*Work instruction*.
Go through the entries below and copy each line containing the word "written".

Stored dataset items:
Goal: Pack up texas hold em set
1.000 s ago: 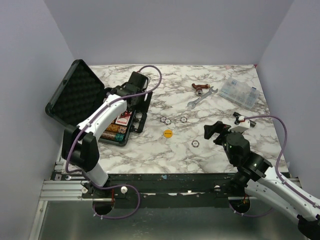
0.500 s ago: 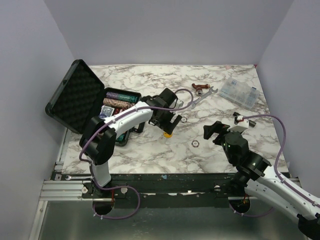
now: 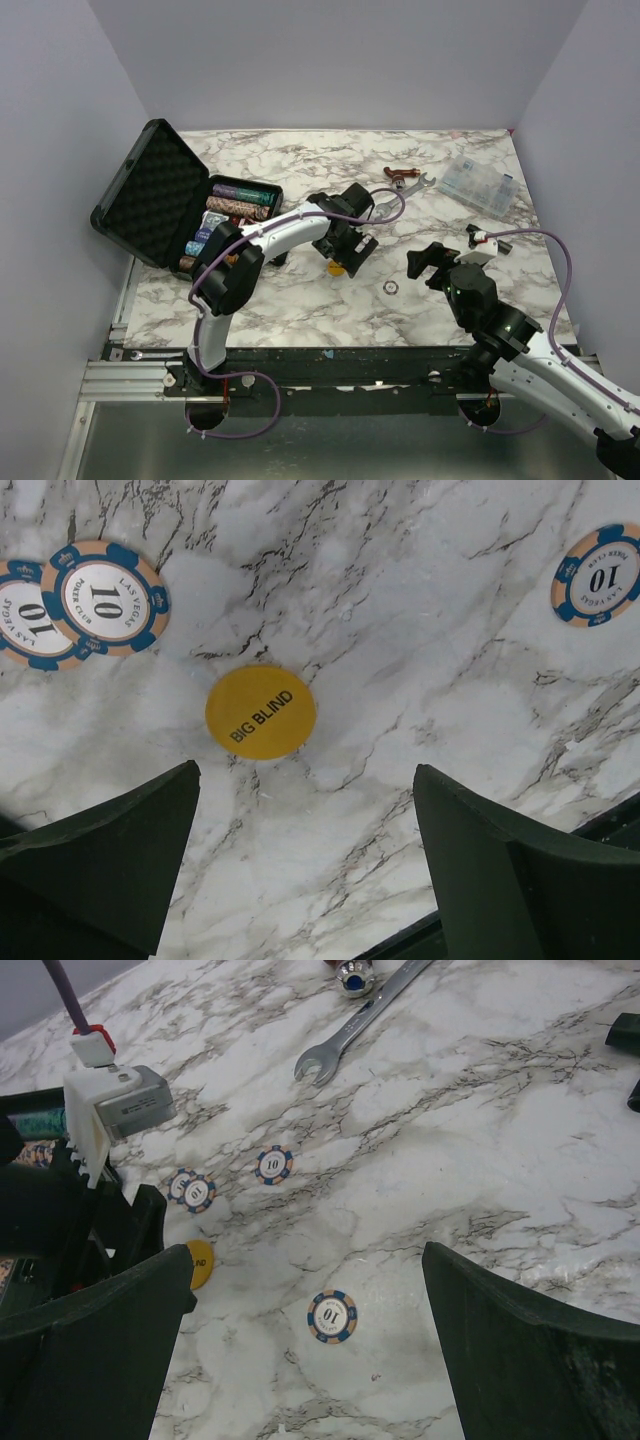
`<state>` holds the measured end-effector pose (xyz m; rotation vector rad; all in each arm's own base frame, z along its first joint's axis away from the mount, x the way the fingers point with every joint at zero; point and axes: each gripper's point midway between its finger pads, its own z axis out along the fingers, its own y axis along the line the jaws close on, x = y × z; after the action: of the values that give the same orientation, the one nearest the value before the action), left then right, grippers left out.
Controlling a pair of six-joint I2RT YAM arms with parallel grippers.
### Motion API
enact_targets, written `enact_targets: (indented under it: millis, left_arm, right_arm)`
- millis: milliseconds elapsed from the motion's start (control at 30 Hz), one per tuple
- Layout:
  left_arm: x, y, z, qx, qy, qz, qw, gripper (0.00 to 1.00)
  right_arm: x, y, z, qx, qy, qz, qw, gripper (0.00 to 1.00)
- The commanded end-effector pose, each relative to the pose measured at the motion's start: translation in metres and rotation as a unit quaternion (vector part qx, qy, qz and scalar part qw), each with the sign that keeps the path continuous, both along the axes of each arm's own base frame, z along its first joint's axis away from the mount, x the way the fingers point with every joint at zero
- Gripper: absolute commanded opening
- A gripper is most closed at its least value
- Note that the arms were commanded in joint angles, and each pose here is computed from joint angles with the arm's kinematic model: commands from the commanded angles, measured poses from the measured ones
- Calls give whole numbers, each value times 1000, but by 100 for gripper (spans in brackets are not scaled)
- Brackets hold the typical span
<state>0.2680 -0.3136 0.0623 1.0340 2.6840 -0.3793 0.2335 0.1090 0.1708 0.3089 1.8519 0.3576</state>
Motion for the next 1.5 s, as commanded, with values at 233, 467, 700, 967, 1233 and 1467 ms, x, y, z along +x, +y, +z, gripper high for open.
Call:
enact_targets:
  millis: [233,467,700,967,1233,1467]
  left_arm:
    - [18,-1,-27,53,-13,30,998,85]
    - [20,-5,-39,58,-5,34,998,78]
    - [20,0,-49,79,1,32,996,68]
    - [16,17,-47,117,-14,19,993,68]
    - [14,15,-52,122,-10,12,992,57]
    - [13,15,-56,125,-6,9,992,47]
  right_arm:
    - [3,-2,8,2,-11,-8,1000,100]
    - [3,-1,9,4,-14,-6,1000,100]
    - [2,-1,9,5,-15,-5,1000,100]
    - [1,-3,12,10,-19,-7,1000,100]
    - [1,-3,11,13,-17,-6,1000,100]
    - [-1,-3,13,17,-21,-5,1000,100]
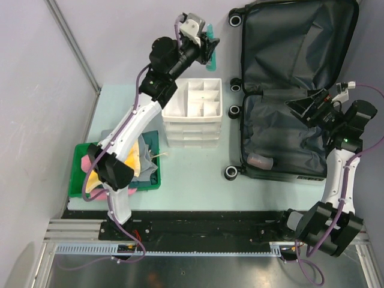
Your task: Open, take out, and arrange the luggage
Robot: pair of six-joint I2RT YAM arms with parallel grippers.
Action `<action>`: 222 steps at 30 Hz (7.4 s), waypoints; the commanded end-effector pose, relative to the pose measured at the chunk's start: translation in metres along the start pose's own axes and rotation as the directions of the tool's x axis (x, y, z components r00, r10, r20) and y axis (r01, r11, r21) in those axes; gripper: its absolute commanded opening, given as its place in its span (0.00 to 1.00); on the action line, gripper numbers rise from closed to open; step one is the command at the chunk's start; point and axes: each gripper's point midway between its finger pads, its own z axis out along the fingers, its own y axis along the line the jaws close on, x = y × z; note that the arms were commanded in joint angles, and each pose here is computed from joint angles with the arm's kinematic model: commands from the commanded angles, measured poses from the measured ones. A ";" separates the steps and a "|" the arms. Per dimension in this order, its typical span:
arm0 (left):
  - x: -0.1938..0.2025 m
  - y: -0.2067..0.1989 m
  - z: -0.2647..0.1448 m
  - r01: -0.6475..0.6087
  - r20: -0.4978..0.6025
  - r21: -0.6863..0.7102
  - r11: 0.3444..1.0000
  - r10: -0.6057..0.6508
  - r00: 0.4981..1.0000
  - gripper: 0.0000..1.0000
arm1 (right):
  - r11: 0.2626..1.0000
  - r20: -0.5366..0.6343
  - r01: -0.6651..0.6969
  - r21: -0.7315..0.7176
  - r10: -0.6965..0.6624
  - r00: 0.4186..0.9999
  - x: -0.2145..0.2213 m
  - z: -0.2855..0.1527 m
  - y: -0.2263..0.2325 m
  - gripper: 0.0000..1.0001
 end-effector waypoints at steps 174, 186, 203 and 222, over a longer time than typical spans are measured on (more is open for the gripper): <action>0.125 0.079 -0.134 -0.081 -0.542 -0.215 0.973 -0.049 0.839 0.02 | 0.747 -0.359 0.655 0.115 -0.584 0.728 0.065 0.024 -0.034 1.00; 0.155 0.081 -0.122 -0.065 -0.586 -0.190 0.980 -0.060 0.808 0.25 | 0.729 -0.492 0.660 0.182 -0.514 0.703 0.066 0.008 -0.087 1.00; 0.151 0.086 -0.113 -0.032 -0.569 -0.182 0.983 -0.078 0.819 1.00 | 0.737 -0.648 0.664 0.128 -0.444 0.619 0.093 -0.006 -0.127 0.98; 0.026 0.040 -0.158 0.104 -0.370 -0.091 0.990 -0.130 0.920 1.00 | 0.688 -0.952 0.714 -0.127 -0.286 0.107 0.173 -0.026 -0.235 0.88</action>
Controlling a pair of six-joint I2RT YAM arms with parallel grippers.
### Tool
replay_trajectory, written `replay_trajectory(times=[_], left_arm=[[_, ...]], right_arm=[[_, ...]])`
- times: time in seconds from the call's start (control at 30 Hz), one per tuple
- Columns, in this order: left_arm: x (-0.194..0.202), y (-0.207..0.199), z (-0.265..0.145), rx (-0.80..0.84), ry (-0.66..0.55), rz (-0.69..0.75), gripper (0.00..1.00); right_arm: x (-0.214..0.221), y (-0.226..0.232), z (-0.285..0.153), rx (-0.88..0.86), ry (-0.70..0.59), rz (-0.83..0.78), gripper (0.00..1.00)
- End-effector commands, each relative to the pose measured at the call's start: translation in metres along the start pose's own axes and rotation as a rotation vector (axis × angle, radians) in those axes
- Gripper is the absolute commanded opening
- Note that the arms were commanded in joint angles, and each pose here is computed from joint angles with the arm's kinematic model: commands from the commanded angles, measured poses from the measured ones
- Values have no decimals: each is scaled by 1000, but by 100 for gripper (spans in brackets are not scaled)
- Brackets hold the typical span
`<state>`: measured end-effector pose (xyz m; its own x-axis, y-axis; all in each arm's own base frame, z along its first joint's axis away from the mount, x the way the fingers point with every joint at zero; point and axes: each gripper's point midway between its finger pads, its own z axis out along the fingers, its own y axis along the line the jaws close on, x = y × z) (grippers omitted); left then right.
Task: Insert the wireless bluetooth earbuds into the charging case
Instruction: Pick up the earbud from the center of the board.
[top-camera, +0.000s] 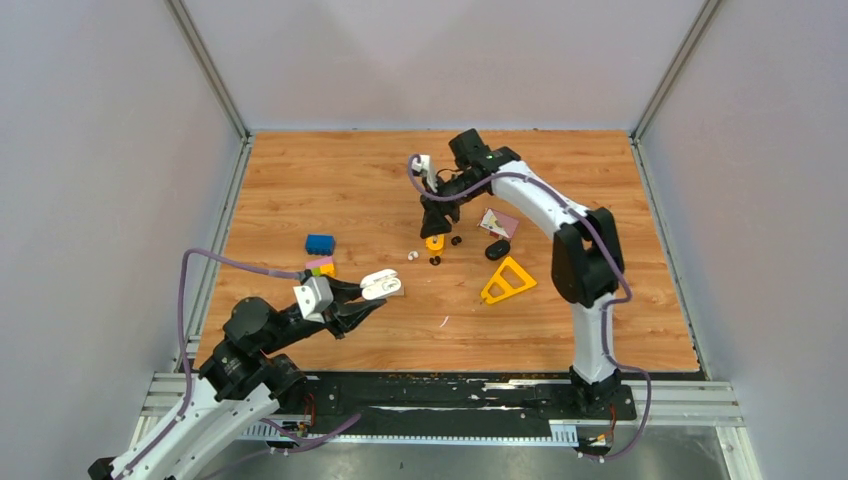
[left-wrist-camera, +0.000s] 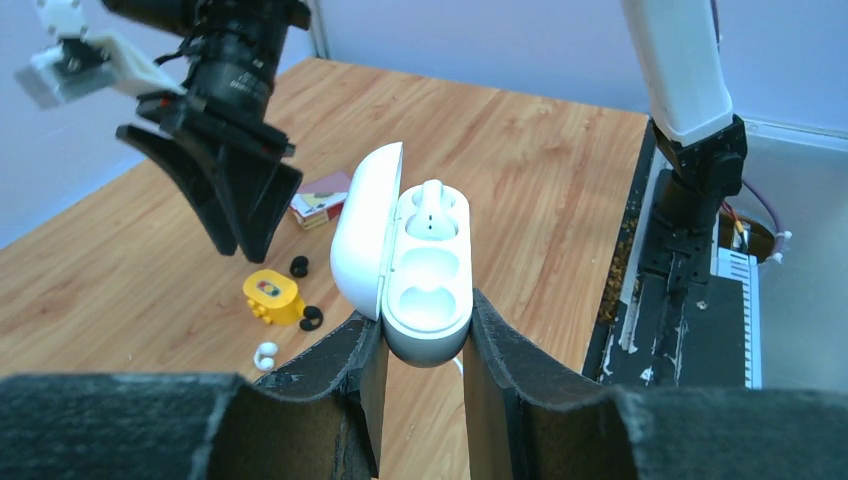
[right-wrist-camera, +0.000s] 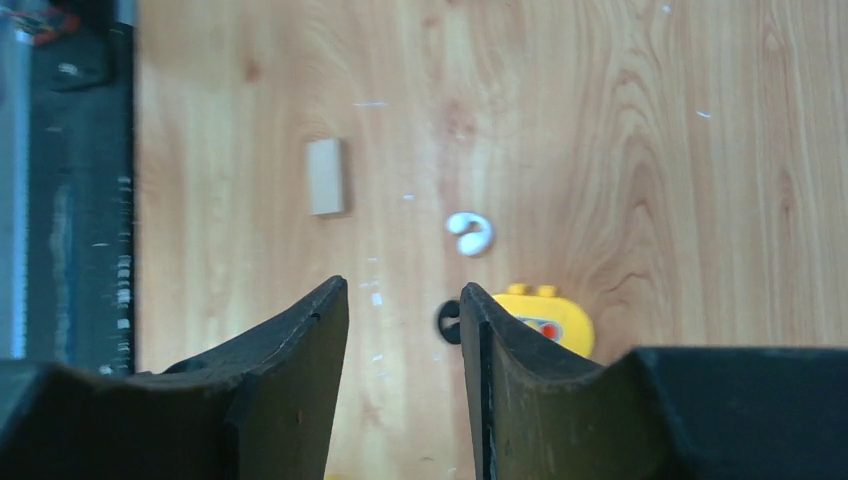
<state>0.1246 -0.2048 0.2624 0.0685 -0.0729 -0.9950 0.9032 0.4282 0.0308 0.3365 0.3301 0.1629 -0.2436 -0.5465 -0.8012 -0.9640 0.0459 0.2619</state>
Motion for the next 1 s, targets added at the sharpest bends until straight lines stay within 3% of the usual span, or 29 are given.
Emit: replay_trajectory(times=[0.0, 0.23, 0.97], left_arm=[[-10, 2, 0, -16, -12, -4, 0], [-8, -2, 2, 16, 3, -8, 0], [2, -6, 7, 54, 35, -16, 0]], right_arm=[[-14, -38, 10, 41, 68, -204, 44], [13, -63, 48, 26, 166, -222, 43], [50, -76, 96, 26, 235, -164, 41]])
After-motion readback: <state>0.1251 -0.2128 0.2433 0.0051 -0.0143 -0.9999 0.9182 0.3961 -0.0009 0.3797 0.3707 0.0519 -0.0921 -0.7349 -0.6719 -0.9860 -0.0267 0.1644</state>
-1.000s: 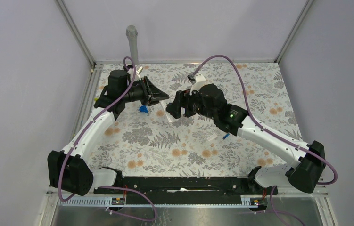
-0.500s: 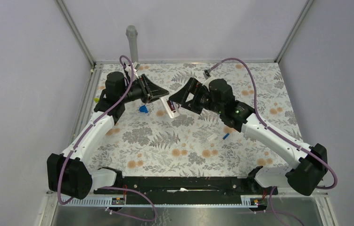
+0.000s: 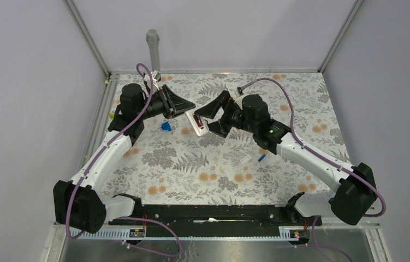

*Result for this exercise*.
enact_targets, written `enact_targets: (indented under it: millis, left_arm, right_arm)`
replay_trajectory, written `replay_trajectory(times=[_], left_arm=[[_, ...]], right_arm=[[_, ...]])`

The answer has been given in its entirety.